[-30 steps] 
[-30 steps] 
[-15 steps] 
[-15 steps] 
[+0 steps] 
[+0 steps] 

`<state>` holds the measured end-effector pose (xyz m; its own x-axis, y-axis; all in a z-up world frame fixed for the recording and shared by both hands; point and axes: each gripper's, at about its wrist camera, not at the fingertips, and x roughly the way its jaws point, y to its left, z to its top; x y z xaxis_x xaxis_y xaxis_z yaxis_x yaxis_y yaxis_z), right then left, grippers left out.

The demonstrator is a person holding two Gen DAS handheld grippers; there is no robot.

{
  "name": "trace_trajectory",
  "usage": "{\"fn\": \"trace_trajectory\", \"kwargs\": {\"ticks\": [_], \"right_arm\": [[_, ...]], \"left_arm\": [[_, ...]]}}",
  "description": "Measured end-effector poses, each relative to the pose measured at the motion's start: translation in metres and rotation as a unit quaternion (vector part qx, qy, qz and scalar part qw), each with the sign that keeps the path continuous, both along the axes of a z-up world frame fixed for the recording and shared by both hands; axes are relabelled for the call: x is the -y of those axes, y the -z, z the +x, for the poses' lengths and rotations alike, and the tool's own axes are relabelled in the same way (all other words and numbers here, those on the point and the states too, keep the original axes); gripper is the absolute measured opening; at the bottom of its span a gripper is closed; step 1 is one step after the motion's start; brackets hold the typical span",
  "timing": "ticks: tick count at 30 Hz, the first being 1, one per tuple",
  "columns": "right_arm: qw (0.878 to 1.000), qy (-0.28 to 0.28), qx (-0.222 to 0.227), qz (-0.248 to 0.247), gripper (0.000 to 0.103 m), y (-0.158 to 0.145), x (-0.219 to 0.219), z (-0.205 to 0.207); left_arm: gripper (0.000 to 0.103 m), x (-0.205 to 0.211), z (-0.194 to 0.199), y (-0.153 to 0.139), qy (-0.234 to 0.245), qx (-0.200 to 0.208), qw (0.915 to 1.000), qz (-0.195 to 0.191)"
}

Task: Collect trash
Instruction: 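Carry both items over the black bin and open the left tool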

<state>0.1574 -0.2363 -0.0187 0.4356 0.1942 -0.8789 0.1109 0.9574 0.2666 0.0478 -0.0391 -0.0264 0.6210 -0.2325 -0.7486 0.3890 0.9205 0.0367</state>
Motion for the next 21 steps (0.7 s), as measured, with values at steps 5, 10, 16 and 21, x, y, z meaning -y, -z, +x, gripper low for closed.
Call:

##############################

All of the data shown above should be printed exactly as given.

[-30 steps] 
[-30 steps] 
[-15 steps] 
[-15 steps] 
[+0 steps] 
[+0 steps] 

`<state>` holds the measured end-effector pose (xyz m; its own x-axis, y-axis; all in a z-up world frame fixed for the recording and shared by both hands; point and axes: each gripper's, at about its wrist camera, not at the fingertips, and x roughly the way its jaws point, y to its left, z to its top; x y z xaxis_x xaxis_y xaxis_z yaxis_x yaxis_y yaxis_z), right then left, grippers left out.

The demonstrator is a person holding two Gen DAS handheld grippers; there is no robot.

{
  "name": "trace_trajectory",
  "usage": "{\"fn\": \"trace_trajectory\", \"kwargs\": {\"ticks\": [_], \"right_arm\": [[_, ...]], \"left_arm\": [[_, ...]]}}",
  "description": "Measured end-effector poses, each relative to the pose measured at the motion's start: translation in metres and rotation as a unit quaternion (vector part qx, qy, qz and scalar part qw), each with the sign that keeps the path continuous, both along the axes of a z-up world frame fixed for the recording and shared by both hands; axes are relabelled for the call: x is the -y of those axes, y the -z, z the +x, for the poses' lengths and rotations alike, and the tool's own axes are relabelled in the same way (all other words and numbers here, those on the point and the states too, keep the original axes); gripper is the absolute measured opening; at the bottom of its span a gripper is closed; step 1 is one step after the motion's start; brackets hold the typical span",
  "timing": "ticks: tick count at 30 Hz, the first being 1, one per tuple",
  "columns": "right_arm: qw (0.878 to 1.000), qy (-0.28 to 0.28), qx (-0.222 to 0.227), qz (-0.248 to 0.247), gripper (0.000 to 0.103 m), y (-0.158 to 0.145), x (-0.219 to 0.219), z (-0.205 to 0.207); left_arm: gripper (0.000 to 0.103 m), x (-0.205 to 0.211), z (-0.194 to 0.199), y (-0.153 to 0.139), qy (-0.234 to 0.245), qx (-0.200 to 0.208), qw (0.915 to 1.000), qz (-0.195 to 0.191)"
}

Task: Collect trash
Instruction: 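Carry both items over the black bin and open the left tool
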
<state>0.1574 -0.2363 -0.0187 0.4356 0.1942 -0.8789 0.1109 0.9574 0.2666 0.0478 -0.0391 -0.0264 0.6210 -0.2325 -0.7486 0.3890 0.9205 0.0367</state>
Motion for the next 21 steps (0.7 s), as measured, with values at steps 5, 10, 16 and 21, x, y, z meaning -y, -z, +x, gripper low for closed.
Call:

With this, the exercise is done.